Este poço, com uma secção circular de 13 metros de largura e 62 metros de profundidade, está equipado com duas escadas em espiral que, sobrepostas, se enrolam em torno do poço sem nunca comunicarem entre si. Cada uma delas tem 248 degraus, fáceis de descer, mesmo para burros. Na base do poço, foi construída uma pequena ponte que as liga.
Fora do poço há uma construção cilíndrica com uma estrutura larga e baixa, adornada com os lírios farnesianos do Papa Paulo III, sucessor de Clemente VII. Este último nunca viu a obra concluída, que foi concluída por Simone Mosca em 1543.
O nome pelo qual este poço é conhecido, São Patrício, remonta ao século XIX, quando a Fortaleza já havia perdido a sua função militar.

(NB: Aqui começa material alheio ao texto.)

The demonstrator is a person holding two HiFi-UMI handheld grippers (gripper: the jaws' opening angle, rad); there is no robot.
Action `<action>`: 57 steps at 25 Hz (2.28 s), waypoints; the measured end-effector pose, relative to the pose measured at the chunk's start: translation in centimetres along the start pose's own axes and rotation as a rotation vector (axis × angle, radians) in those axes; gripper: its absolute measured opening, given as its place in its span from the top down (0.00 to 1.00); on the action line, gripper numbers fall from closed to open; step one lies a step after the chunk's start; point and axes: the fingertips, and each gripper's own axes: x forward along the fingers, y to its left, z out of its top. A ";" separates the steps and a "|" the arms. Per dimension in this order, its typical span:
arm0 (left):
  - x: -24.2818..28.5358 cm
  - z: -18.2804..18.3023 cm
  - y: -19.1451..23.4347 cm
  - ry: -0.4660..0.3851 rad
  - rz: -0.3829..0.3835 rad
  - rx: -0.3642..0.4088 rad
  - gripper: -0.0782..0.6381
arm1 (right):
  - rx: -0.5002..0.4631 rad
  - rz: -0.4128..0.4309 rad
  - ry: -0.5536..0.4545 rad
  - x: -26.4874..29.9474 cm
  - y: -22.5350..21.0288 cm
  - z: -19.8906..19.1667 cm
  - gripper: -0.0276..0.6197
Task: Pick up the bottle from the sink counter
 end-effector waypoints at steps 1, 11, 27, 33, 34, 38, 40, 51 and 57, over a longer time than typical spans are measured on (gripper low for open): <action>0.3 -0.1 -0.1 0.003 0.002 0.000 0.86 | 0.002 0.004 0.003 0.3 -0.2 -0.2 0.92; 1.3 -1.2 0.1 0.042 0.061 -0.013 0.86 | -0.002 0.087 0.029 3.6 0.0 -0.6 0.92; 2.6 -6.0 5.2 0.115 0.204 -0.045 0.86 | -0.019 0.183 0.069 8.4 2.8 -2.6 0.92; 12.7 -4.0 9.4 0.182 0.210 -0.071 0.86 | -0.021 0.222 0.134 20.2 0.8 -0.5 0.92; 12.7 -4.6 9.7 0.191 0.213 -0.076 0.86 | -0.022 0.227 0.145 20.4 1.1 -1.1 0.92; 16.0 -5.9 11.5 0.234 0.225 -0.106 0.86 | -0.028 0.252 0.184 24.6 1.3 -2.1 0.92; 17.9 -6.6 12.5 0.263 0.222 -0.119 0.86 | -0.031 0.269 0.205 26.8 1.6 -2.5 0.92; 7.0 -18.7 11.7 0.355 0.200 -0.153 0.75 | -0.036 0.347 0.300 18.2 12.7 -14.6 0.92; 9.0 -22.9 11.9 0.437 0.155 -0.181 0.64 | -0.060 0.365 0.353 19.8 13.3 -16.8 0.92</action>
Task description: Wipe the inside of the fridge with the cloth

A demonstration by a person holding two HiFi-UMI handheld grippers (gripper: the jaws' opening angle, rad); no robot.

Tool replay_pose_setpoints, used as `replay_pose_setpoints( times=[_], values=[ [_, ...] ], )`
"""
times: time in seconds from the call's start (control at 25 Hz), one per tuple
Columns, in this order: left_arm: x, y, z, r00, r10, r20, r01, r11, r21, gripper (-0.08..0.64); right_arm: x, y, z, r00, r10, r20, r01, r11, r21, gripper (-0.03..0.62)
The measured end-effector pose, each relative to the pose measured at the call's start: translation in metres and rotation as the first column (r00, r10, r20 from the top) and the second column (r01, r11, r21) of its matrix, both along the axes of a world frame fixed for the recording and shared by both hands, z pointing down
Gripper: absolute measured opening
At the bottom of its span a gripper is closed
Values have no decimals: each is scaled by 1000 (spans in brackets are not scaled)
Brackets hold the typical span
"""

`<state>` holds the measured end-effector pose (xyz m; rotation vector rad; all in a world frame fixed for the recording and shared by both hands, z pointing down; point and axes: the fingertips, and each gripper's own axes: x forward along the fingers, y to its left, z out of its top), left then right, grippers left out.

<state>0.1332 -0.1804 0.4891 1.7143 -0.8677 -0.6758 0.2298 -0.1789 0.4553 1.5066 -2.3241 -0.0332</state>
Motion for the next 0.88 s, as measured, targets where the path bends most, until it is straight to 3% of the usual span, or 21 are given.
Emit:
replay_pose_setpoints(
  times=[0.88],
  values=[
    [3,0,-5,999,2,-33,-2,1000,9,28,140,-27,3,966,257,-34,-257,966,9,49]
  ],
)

No entanto, o nome não tem qualquer ligação com personagens locais, mas refere-se ao abismo irlandês onde o santo costumava rezar.
A frase "quod natura munimento inviderat industria adiecit", presente na lápide à entrada, celebra o engenho humano capaz de compensar as deficiências naturais, como a falta de água na cidade. Durante a construção do poço, foram recuperados inúmeros artefactos arqueológicos da época etrusca.